I pushed away from the wall. “Aren’t you going to take the Water Office apart again?”

  Master Jean frowned. “Why?”

  “You promised you’d do that if it wasn’t fixed the first time.”

  “It has been fixed. You are still with us.”

  I leaned over him with fists on my hips and elbows out wide. “Like hell it’s been fixed. It still looks broken to me.” I tried to stare him down, and failed.

  “It won’t look fixed to other commoners, either,” the Locksmith said, “but it is. The king and the Fire Office are conspiring to make it appear still broken. That’s why the Fire Warlock is so angry.”

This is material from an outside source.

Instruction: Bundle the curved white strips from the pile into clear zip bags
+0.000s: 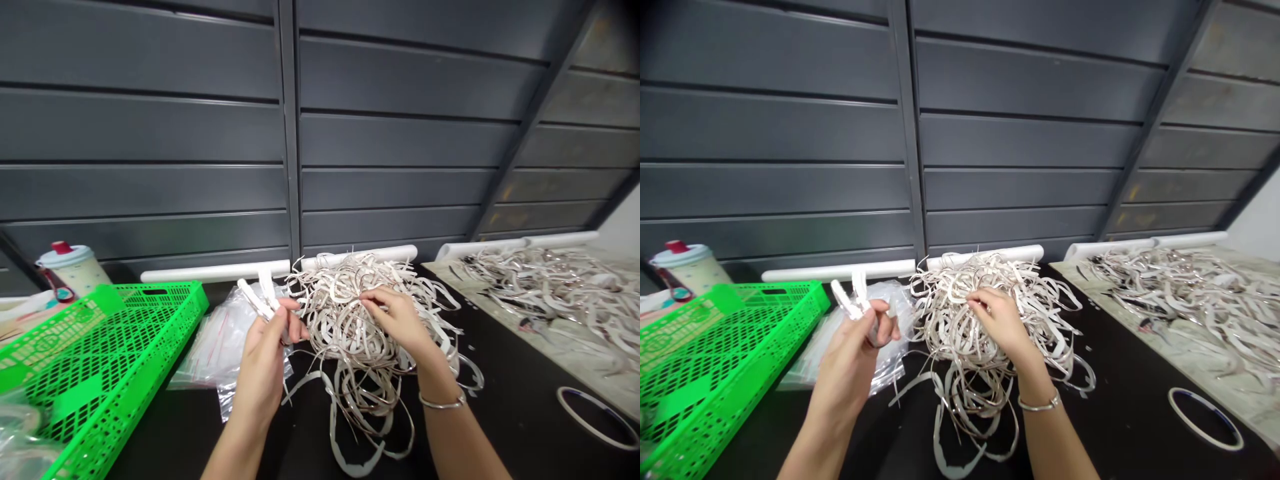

  “Reforging the Water Office without the justice magic will not help,” Master Jean said. “We cannot let the king take the judiciary out of the Water Guild’s hands and turn it over to the nobles. Aside from problems of flagrant bias in sentencing, the nobility do not have the Water Guild’s magic for ferreting out the truth of guilt or innocence, or their scruples to do so.”

  I leaned my head against the wall and closed my eyes. “When you asked me to be the test case, I thought it was about me living or dying. Being a debt slave for the rest of my life isn’t much better than dying, and if I’d thought it could ruin Doug and Maggie’s lives, too, I wouldn’t have agreed to it, ever. I won’t say I’d be better off if she—it, I mean, the Water Office—wanted me dead, but at least it would have been quick.”

  The Fire Warlock said, “God knows I’m sorry, Duncan. You would have been better off. It wouldn’t have gotten the chance to kill you.”

  “Eh?”

  “If it had ordered you dead, it would have given you an hour’s grace. I would have taken you to the border with Espana and thrown you out. You would’ve been on your way to New London by now.”

  “You son of a bitch.”

  He grabbed my fist a foot from his face. “Whoa. Remember what she—”

  “You could have told me so. She scared the devil out of me. You—”

  “Peace, friend.” The Fire Warlock hadn’t forced my arm down; Master Jean did. “We did not dare tell you. The magic in your favour was stronger if you believed your life at risk. The Water Office would have been wroth had it suspected you disdained its authority.”